What is being asked:
Would you restate word for word the lines of the listing, beginning at the first and ending with the line that holds "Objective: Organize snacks"?

Data below:

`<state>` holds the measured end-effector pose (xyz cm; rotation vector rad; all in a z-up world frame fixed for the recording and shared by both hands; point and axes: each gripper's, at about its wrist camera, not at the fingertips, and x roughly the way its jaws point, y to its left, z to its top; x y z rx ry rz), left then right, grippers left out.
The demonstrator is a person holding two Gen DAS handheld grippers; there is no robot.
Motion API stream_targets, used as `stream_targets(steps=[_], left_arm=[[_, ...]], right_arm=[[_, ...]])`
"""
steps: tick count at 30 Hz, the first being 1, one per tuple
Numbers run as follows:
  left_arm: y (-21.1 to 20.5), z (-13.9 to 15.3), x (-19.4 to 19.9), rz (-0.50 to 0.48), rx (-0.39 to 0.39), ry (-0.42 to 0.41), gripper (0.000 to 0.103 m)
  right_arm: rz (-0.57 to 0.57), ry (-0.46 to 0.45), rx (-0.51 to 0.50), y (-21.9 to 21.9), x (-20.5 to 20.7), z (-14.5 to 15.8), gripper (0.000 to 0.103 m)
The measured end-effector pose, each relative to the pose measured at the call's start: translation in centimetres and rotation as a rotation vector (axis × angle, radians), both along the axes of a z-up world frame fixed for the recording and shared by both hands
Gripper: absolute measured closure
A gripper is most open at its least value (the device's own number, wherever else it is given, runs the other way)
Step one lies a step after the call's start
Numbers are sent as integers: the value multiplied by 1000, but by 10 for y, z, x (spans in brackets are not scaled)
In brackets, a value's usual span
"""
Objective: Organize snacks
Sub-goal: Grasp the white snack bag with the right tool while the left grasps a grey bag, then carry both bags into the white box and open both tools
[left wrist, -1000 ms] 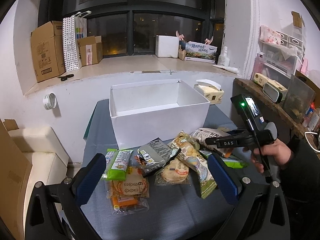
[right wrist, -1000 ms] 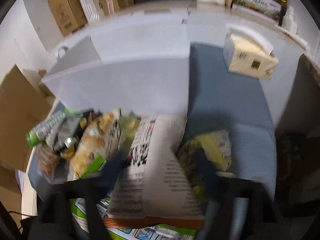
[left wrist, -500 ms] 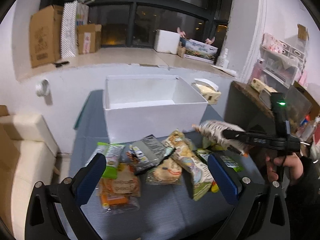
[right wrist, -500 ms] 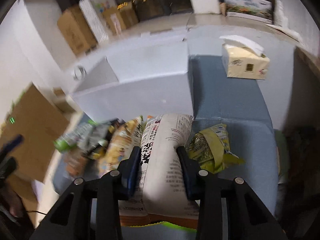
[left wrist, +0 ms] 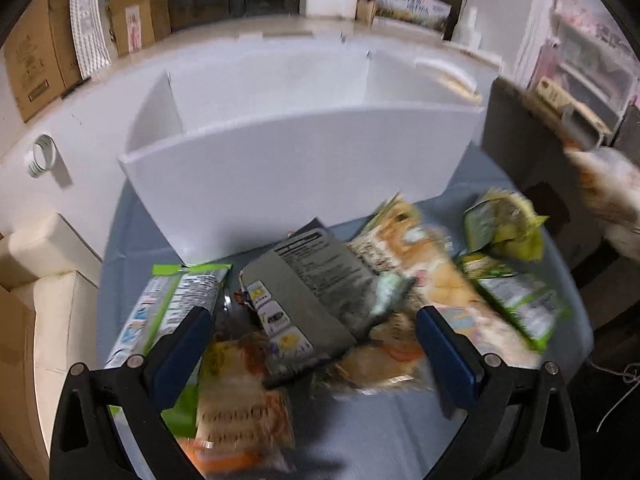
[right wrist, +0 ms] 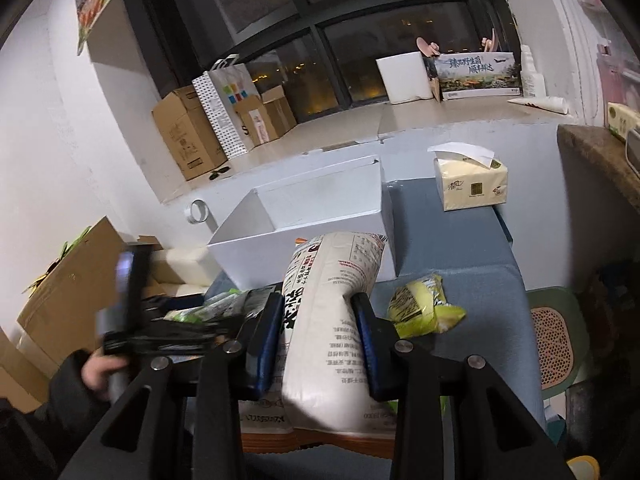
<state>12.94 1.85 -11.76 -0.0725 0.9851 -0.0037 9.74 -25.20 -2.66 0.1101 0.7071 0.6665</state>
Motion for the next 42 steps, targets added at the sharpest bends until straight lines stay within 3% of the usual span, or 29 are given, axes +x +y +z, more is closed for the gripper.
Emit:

Your response:
`<state>` holds the measured end-effector pose (xyz cm; rotation vector rad; all in a z-up world frame fixed for the recording and shared by both hands; point and axes: each gripper's, at about its wrist camera, not at the fingertips, and x roughly the way its jaws point, y to its left, z to its top; x y z rx ry rz), left then right, grippers left out.
The demonstrator is a person holding two Gen DAS handheld grippers; there is no robot.
Motion API stream_targets, used as `stream_targets(steps=[_], left_arm=[[_, ...]], right_arm=[[_, ...]])`
"""
steps: tick count at 30 Hz, the first being 1, one per tuple
Numbers run as follows:
  left_arm: y (-21.1 to 20.5), z (-13.9 to 15.3), x (-19.4 to 19.9), rz (-0.50 to 0.48), rx (-0.39 to 0.39), ry (-0.42 to 0.41), gripper (0.000 to 0.103 m)
  right_arm: rz (-0.57 to 0.57), ry (-0.46 to 0.45), rx (-0.51 to 0.50), y (-21.9 to 21.9), x (-20.5 to 20.7), z (-14.5 to 15.8), gripper (0.000 to 0.103 m)
The measured end-effector pose, each relative to the pose measured at the call's start: translation in centimetres and rotation as a rotation vector (axis × angle, radians), both along the axes of a z-up world frame fixed for the recording and shared by both hands
Gripper: absolute measured closure
A gripper is most open at its least value (the device's own number, wherever else it is given, runs the other way)
Step one lies a step after the call's start
Numbers are sent as integers: the value multiplied by 1000, but by 10 for y, z, x (spans in brackets are not scaled)
In brackets, a value's usual span
"""
Objective: Organize snacks

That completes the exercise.